Samsung Electronics Australia has posted a $57.95 million after-tax loss for the financial year ending December 2017, a marked drop from the company’s $3.49 million loss after tax the year prior.
According to the latest full-year financials by the South Korean tech giant’s Australian arm, the company made a pre-tax loss of $40.23 million in 2017, again well below the $13.19 million profit before income tax it posted the previous year.
The report, which was lodged with Australia’s corporate regulator on 28 May, shows that despite deepening after-tax losses, Samsung Australia reported a rise in total revenues, to $2.49 billion.

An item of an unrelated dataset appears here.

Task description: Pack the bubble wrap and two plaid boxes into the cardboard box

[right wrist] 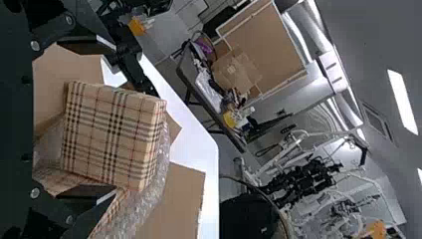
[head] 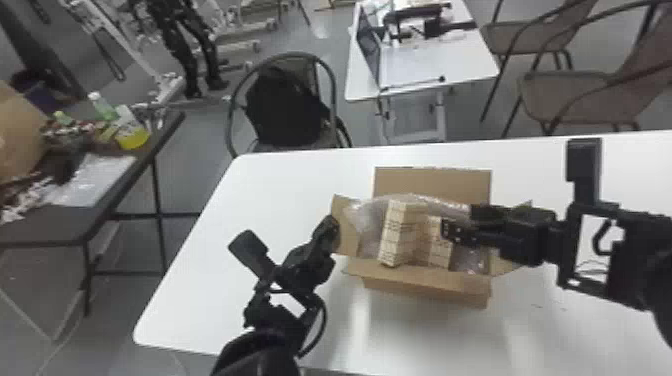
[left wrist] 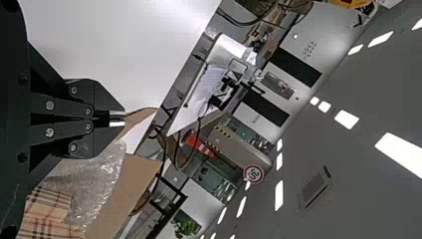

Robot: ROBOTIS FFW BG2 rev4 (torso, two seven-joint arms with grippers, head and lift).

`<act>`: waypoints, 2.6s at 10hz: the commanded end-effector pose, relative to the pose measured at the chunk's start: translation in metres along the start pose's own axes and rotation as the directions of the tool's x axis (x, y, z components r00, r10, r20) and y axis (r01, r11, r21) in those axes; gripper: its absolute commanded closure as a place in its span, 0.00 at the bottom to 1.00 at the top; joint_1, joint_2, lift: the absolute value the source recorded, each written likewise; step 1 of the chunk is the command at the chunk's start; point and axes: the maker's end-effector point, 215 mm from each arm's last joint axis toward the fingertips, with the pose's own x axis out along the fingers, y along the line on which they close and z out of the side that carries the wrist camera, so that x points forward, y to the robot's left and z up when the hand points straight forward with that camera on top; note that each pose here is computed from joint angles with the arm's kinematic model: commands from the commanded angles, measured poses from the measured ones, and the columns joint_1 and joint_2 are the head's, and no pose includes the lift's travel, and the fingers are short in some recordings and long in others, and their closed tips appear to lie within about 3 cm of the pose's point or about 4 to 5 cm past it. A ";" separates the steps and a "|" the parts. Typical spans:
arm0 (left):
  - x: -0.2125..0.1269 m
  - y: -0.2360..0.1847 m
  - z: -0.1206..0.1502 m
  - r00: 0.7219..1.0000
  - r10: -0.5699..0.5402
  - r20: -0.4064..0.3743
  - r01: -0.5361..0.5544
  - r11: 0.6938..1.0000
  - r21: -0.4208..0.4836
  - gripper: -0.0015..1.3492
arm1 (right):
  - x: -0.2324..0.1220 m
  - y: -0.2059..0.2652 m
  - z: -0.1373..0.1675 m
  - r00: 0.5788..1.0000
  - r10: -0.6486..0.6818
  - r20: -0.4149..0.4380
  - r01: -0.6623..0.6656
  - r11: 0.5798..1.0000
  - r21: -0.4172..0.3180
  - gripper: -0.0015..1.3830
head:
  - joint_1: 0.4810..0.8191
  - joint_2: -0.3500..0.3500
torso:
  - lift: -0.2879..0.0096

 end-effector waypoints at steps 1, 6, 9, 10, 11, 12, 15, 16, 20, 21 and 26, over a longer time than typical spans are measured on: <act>-0.003 0.009 0.008 1.000 0.018 0.017 -0.018 1.000 0.008 0.90 | -0.034 -0.029 0.022 0.989 -0.124 0.078 0.130 0.988 -0.079 0.09 | 0.63 0.94 | 0.68; -0.057 0.124 0.085 0.954 0.249 0.167 -0.267 0.959 0.094 0.90 | -0.196 -0.113 -0.036 0.843 -0.513 0.162 0.528 0.846 -0.069 0.09 | 0.63 0.79 | 0.68; -0.097 0.198 0.147 0.786 0.483 0.386 -0.531 0.847 0.021 0.90 | -0.200 -0.109 -0.052 0.846 -0.511 0.152 0.520 0.854 -0.029 0.09 | 0.63 0.93 | 0.68; -0.105 0.211 0.158 0.719 0.539 0.439 -0.593 0.805 -0.018 0.90 | -0.198 -0.110 -0.050 0.848 -0.507 0.155 0.516 0.856 -0.028 0.09 | 0.63 0.99 | 0.68; -0.119 0.219 0.167 0.632 0.597 0.495 -0.664 0.746 -0.053 0.90 | -0.192 -0.109 -0.050 0.854 -0.497 0.155 0.506 0.862 -0.023 0.09 | 0.63 1.00 | 0.68; -0.143 0.225 0.174 0.515 0.659 0.548 -0.750 0.656 -0.084 0.90 | -0.190 -0.108 -0.049 0.860 -0.487 0.154 0.496 0.868 -0.025 0.09 | 0.63 1.00 | 0.68; -0.208 0.237 0.190 0.244 0.734 0.634 -0.872 0.452 -0.189 0.90 | -0.184 -0.106 -0.049 0.872 -0.467 0.146 0.475 0.880 -0.024 0.09 | 0.63 1.00 | 0.68; -0.210 0.236 0.188 0.215 0.743 0.633 -0.878 0.432 -0.208 0.90 | -0.182 -0.104 -0.051 0.877 -0.460 0.140 0.467 0.884 -0.022 0.09 | 0.63 1.00 | 0.68; -0.179 0.204 0.161 0.284 0.732 0.619 -0.817 0.523 -0.243 0.11 | -0.172 -0.102 -0.056 0.892 -0.435 0.122 0.442 0.897 -0.027 0.09 | 0.63 1.00 | 0.68; -0.176 0.180 0.164 0.312 0.681 0.663 -0.783 0.579 -0.227 0.07 | -0.173 -0.102 -0.060 0.890 -0.440 0.118 0.446 0.894 -0.034 0.09 | 0.63 1.00 | 0.68; -0.150 0.014 0.124 0.700 0.287 0.654 -0.530 0.822 0.207 0.11 | -0.199 -0.086 -0.071 0.812 -0.466 0.351 0.566 0.777 -0.277 0.09 | 0.63 0.94 | 0.68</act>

For the year ending 2016, the company posted revenues of $2.35 billion.
However, the company also reported a slight, $2.53 million fall in receipts from customers for the year, to $2.67 billion.
At the same time, Samsung Australia’s outgoing payments to suppliers and employees for the year outstripped what it made in receipts from customers, with payments standing at $2.68 billion – a $112.52 million increase on the year prior.
As such, the company’s net cash flows for the year dropped to an outflow of $13.27 million, down from the previous year’s inflow of $136.17 million.
During the year, Samsung Australia forked out $1.95 billion for the purchase of electronic equipment from its parent company in South Korea, an increase on the previous year’s $1.89 billion.
Meanwhile, the tech group’s local arm purchased $9.2 million worth of management services from other subsidiaries, also a rise on the previous year’s figure of $8.3 million.
Samsung Australia’s stated total tax expense for the year rose to $22.05 million, up from the previous year’s $2.87 million, with its deferred income tax figure falling from $13.8 million for the year ending 2016, to $4.33 million for the year just gone.
Due to the company’s reported loss, its tax figure at Australia’s 30 per cent corporate rate was $-12.07 million.
The company’s stated income tax expense for the year ending 2017 came in at $17.72 million, a slight drop from the previous year’s figure of $16.68 million.
The past year has been a tumultuous one for Samsung Australia's South Korean parent, with the company's heir apparent, vice chairman Jay Y. Lee, last year facing charges and jail time as part of a corruption case that led to the ouster of the country's president in 2017.
Since then, Samsung Group has come under fresh criticism about its ownership structure, with the country's antitrust chief saying it is unsustainable.